Southerland explained that "in the early years of
Mao, many Western scholars were so enamored of Mao that they refused to
believe such widespread atrocities could have been carried out by the
Chinese communists." Not to mention Western reporters. On July 22,
1989, for instance, Washington Post reporter Michael Weisskopf
euphemistically reported that Mao's "ideological binges...shredded
China's intellectual community," but concluded: "While Beijing
denies the Tiananmen massacre, Chinese critics merely add it to the list
of things Mao never did.
Moscow on the Hudson. Today laid out the
second media welcome mat for Stephen Wechsler, the Army deserter turned
East German communist. On the heels of June's fawning Washington
Post story on Wechsler, Bryant Gumbel introduced Wechsler on July
18: "For most who lived behind the Iron Curtain, the end of the
Cold War was a time of joyous liberation, but for one American it was a
time of fear." Reporter Jamie Gangel picked up on the fear angle,
characterizing the time of his early 1950s defection from the U.S. Army
as an era noted for "The start of the Cold War, McCarthyism, and
fear of communism."
For most East Germans the Berlin Wall imprisoned them.
But Wechsler explained that "I had always been just a little
fearful in Berlin, I had heard stories that some ex-soldiers had sort of
been brought back to the West...the Wall in a way meant protection for
me." Gangel failed to challenge his paranoia, instead reminiscing
about how he is "getting reacquainted" with "many things
he has never seen or heard before," such as outlet malls. Calling
the man who spent 42 years behind the Berlin Wall, where news on the
West came in dictator-approved bites, an "expert on America from
afar," Gangel allowed him to explain that his return let him
confirm the U.S. has "many people without a home." Will Today
offer the next Nazi sympathizer to leave Argentina such a warm
welcome?
Selective Ethics
Washington Post media critic Howard Kurtz wrote July 8 that
"ABC News is cracking down on big-bucks speeches by its star
correspondents." Why? Kurtz quoted an internal memo from Senior VP
Richard Wald: "`It isn't just how big a fee is, it is also who
gives it and what it might imply...You may not accept a fee from a trade
association or from a for-profit business. Their special interest is
obvious and we have to guard against it.'"

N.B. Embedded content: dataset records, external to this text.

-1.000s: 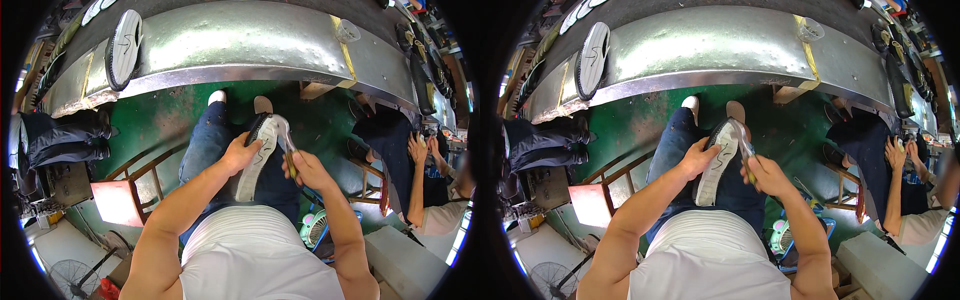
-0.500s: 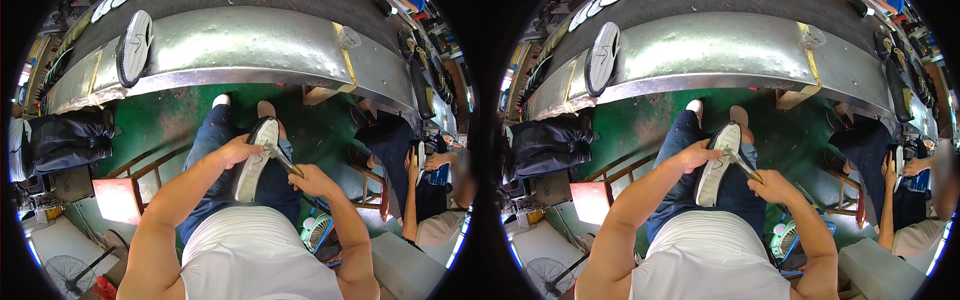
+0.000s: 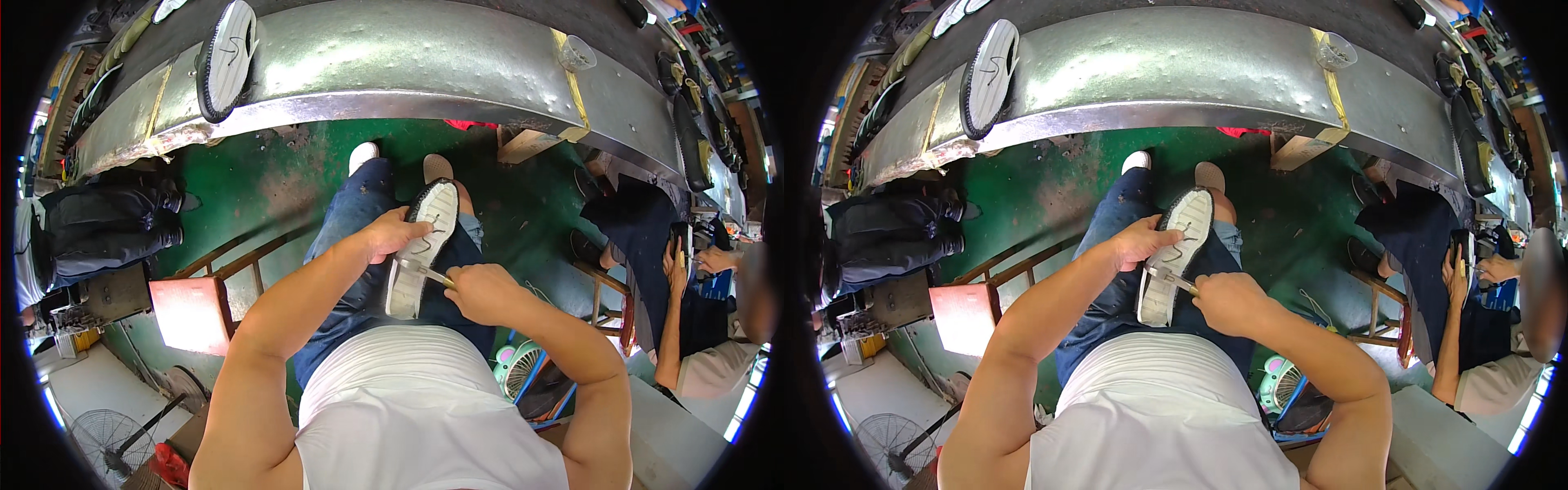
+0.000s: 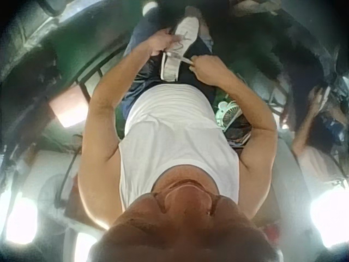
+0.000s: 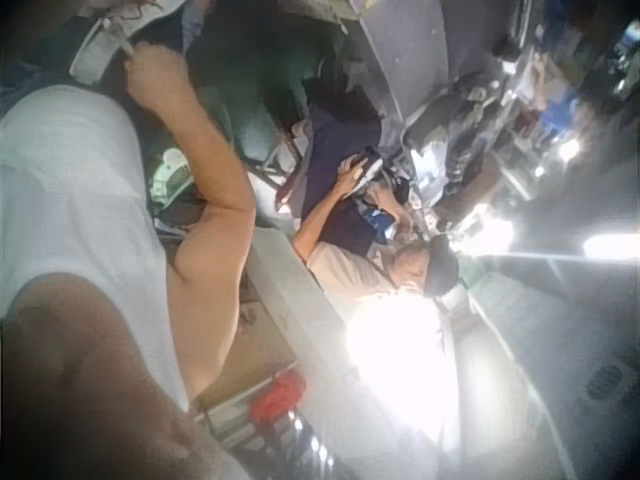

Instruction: Trim excess material from shoe soles and inspect assembly components on a factory line.

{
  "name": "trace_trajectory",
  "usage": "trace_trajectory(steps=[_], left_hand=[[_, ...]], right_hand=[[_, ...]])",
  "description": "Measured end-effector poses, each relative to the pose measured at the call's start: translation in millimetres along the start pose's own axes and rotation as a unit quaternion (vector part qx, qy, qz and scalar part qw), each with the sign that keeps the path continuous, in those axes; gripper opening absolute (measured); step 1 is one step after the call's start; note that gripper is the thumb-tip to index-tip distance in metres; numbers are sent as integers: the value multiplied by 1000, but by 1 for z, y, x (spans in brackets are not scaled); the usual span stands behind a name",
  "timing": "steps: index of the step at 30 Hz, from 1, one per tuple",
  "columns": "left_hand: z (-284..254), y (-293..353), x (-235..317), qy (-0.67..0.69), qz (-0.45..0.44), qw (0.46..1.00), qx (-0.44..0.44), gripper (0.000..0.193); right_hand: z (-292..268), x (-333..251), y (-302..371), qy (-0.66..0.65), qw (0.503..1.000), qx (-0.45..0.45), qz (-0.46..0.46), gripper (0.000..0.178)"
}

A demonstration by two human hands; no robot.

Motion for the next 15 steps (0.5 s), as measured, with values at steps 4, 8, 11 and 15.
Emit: trace_trajectory(steps=[4,8,11,15], left_hand=[[-16,2,-2,74,1,997,-10,50],[-17,-6,-2,-3,96,995,-6,45],[-5,5,-4,-83,93,992,19,56],[5,28,-11,-2,169,985,-44,73]], right_hand=[[37,19,-8,-181,980,78,21,27],[49,20,35,-279,950,87,109,25],[65,31,41,-298,936,3,189,25],[58,42,42,-301,933,33,194,25]])
Point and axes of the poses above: each hand's wrist, its own y-axis away from the middle knuckle, its own z-axis out of the palm, x = y × z, the point moved 9 cm from there along -y, towards the middle knuckle, and after that the axes turned 10 degrees about x, right-handed, at the moved point
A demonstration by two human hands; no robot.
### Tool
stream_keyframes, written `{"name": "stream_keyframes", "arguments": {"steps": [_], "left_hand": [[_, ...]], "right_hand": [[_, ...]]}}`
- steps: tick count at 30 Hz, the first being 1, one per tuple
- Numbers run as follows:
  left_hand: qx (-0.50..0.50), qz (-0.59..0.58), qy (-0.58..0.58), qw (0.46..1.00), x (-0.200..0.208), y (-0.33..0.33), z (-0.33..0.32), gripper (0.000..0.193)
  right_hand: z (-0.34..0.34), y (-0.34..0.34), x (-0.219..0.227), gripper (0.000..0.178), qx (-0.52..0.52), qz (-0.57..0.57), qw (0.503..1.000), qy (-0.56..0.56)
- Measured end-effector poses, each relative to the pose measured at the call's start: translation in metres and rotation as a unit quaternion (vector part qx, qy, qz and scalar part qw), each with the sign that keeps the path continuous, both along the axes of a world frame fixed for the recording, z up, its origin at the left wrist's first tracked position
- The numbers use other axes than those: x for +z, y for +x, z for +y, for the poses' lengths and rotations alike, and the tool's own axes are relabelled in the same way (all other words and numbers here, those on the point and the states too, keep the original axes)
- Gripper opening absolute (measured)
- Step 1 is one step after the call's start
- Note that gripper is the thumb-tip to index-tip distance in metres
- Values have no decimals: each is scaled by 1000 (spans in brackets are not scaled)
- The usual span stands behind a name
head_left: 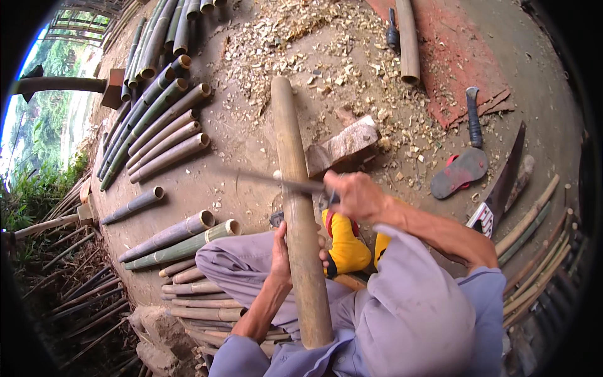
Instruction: The person cuts a bamboo pole using a saw, measures the pole with a tape measure, and then uses a knife to carve the end of the bamboo.
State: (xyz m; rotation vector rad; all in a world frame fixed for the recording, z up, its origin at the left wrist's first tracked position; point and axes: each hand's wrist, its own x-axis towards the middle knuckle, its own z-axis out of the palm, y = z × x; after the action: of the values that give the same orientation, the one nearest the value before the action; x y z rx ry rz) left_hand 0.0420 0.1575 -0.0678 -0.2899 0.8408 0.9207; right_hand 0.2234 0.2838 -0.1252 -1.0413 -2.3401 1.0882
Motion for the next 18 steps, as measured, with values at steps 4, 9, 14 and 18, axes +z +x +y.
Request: {"name": "stream_keyframes", "arguments": {"steps": [4, 9, 14, 18], "left_hand": [[15, -27, 9, 999, 1, -1, -10, 75], [20, -20, -3, 1000, -1, 4, -7, 74], [3, 17, 9, 1000, -1, 6, -5, 72], [-3, 37, -33, 999, 2, 4, -3, 74]], "right_hand": [[-14, -7, -7, 30, 28, 53, 988, 139], [-10, 4, -1, 30, 2, 28, 1000, 15], [10, 2, -24, 29, -24, 2, 999, 47], [-13, -1, 4, 27, 34, 49, 997, 48]]}}
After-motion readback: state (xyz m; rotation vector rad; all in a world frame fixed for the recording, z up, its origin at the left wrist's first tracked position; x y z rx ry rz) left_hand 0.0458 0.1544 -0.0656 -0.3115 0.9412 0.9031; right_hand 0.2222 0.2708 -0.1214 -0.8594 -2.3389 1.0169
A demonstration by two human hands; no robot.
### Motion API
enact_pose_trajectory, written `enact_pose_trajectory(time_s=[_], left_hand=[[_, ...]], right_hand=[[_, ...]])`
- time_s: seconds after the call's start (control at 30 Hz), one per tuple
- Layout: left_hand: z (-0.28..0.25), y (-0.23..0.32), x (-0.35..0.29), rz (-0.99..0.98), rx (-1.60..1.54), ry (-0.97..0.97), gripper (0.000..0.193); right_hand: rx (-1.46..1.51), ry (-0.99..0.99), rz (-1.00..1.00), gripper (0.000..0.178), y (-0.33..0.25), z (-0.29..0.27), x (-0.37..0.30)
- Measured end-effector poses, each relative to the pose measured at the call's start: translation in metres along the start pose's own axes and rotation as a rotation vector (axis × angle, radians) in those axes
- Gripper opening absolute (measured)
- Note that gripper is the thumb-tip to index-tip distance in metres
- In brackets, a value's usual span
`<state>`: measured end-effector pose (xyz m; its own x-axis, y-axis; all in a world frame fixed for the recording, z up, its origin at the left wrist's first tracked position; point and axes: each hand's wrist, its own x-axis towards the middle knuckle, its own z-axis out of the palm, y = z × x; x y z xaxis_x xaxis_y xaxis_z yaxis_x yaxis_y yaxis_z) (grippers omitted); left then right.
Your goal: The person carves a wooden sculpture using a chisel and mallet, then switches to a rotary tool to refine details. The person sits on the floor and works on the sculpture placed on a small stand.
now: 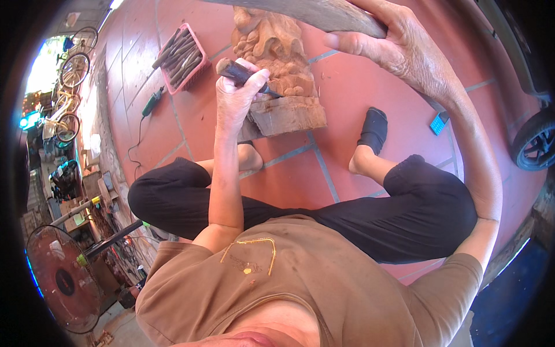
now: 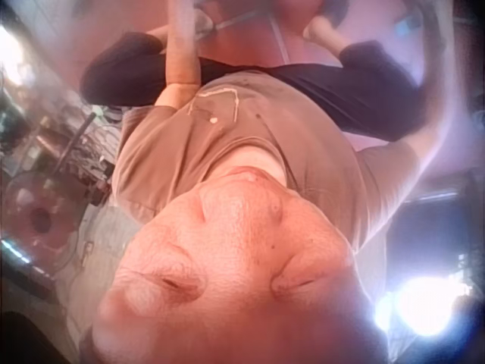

How will ABC policy affect speeches before other
special interests, like the NAACP? As Susan Gregory Thomas reported in
the May 17 Washington Post, ABC correspondent Carole Simpson
(and CBS anchor Dan Rather) hosted a $175-a-plate fundraiser for the
NAACP Legal Defense Fund's 40th anniversary. Would the new policy
prevent helping such a liberal advocacy organization? No, Director of
News Practices Lisa Heiden told MediaWatch, noting that ABC's policy had
always covered "groups with a political purpose" and NAACP
doesn't fit that category.
What's a Moderate?
Maybe it's a grand experiment in shifting the political spectrum two
clicks to the right through media word association: `Republican,' equals
`far right,' while `Democrat,' means `moderate.' See reporter Jackie
Calmes' story on an Idaho congresssional race in the July 7 Wall
Street Journal.
"Ultraconservative GOP candidates like Helen
Chenoweth," and her "far-right supporters," face
Democratic incumbent Rep. Larry LaRocco, a "pro-abortion-rights
moderate." But Calmes did not inform readers of LaRocco's less than
moderate 24 percent rating from the American Conservative Union (ACU).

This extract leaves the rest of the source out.